Num rompante, acordo.

Desorientado, sem ter completa a transição do sonho para a realidade, tento me concentrar sucessivamente na miríade de sentidos que então me assola: o corpo preguento de suor por causa do calor infernal de setembro; a claridade cegante do sol, já alto no céu azul e sem nuvens; o cheiro de feijão sendo cozido no bar da esquina, que mesmo aqui do quinto andar ainda é claramente perceptível; o gosto de sola de sapato na boca depois de um sono de 14 horas; e, por fim, o som.

Penso agora que, de fato, foi o som que me despertou. Tinha um tom familiar, mas, ao mesmo tempo, parecia deslocado de alguma forma. Como um parente há muito distante que torna ao lar apenas para descobrir que o ali já não lhe pertence. No tempo que levei para formular esses confusos pensamentos, eis o som novamente. Pauso. E, da mesma forma abrupta com que fui acordado, vem a iluminação. Consigo identificar o som. É a campainha.

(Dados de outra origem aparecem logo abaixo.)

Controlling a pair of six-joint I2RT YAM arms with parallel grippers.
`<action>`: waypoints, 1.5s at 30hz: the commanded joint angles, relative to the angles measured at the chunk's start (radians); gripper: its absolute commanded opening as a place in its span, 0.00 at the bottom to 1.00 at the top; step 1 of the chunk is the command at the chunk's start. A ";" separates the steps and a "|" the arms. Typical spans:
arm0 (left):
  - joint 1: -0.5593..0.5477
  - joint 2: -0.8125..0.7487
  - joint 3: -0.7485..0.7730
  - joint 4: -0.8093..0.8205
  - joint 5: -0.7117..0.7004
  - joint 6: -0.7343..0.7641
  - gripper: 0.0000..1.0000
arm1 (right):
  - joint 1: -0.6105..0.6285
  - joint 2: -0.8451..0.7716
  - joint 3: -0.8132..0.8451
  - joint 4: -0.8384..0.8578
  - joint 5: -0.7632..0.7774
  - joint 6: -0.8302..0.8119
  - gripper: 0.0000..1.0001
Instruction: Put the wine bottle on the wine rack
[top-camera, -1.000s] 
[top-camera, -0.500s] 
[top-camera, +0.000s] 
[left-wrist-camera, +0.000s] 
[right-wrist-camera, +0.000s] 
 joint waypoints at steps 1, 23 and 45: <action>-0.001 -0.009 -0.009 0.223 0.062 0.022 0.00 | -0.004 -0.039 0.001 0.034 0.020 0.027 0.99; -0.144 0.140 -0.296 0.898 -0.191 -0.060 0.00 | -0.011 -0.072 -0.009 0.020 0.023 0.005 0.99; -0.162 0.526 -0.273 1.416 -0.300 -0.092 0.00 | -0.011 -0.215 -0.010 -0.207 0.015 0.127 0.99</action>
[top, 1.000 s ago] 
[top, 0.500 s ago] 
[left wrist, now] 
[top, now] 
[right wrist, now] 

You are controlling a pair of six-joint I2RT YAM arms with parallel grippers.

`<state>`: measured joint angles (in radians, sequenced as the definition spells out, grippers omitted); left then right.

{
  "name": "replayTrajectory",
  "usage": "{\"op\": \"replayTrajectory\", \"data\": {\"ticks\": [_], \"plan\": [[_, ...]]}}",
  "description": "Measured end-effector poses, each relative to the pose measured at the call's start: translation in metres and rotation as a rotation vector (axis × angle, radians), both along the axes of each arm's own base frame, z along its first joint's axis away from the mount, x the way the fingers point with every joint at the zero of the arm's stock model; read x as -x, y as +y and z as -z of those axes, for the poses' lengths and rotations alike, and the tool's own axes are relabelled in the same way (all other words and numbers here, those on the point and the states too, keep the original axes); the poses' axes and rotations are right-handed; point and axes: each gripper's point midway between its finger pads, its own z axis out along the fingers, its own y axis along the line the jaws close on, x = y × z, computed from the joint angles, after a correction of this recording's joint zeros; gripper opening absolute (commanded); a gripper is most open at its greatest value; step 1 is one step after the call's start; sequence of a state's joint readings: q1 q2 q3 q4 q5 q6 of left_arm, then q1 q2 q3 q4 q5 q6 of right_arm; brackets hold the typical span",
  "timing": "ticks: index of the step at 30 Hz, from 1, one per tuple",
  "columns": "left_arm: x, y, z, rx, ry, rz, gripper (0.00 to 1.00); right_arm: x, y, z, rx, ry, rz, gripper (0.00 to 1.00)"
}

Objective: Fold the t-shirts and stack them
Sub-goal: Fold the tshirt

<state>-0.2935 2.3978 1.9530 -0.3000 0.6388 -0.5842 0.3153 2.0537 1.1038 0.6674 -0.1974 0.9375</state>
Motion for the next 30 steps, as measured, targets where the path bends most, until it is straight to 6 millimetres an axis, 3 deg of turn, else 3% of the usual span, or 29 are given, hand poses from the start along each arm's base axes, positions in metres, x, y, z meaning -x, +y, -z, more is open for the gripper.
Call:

Agora faz sentido o porquê de me parecer tão familiar. Criado em casa, cresci acostumado ao som da campainha, sendo este, inclusive, uma agradável interrupção na monotonia de quem ainda levava a vida sem correr contra o tempo. Geralmente era o anúncio de um evento extraordinário, como uma entrega dos correios ou uma visita não frequente. Os de casa ou tinham a chave ou sabiam que bastava um toque nos postigos da porta vazada para que esta lhe fosse aberta.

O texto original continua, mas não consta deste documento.